* Extracted data *
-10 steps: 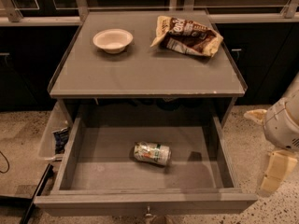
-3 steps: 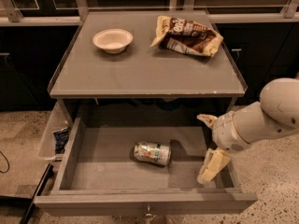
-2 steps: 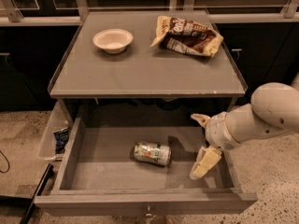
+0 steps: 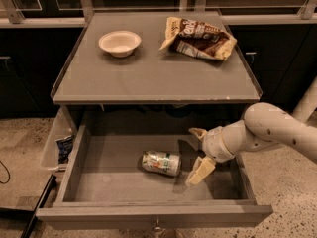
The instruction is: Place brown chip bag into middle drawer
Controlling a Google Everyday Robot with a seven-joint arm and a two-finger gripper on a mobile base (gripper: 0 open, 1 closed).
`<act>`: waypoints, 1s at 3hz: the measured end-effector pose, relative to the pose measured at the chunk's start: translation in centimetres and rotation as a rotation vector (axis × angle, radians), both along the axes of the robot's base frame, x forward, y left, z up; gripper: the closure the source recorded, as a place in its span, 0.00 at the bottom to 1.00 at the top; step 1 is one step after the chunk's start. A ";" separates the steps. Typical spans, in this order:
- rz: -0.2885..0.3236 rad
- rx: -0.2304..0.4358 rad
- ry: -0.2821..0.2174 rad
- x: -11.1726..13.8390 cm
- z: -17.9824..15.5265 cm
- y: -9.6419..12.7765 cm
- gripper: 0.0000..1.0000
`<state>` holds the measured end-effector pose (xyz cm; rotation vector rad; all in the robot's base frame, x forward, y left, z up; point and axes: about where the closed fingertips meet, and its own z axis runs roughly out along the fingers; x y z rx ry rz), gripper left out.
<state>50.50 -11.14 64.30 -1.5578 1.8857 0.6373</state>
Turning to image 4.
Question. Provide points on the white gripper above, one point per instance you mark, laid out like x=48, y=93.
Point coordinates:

* Work to be completed *
Which of the lines in the data contain the string "state"? Return each one.

* Written reply *
`<state>` holds the measured end-effector pose (xyz cm; rotation vector rad; all in the robot's base frame, x forward, y left, z up; point and axes: about where the closed fingertips meet, and its own z axis runs roughly out along the fingers; x y z rx ry rz), gripper left out.
<state>50.50 -11.14 64.30 -1.5578 1.8857 0.6373</state>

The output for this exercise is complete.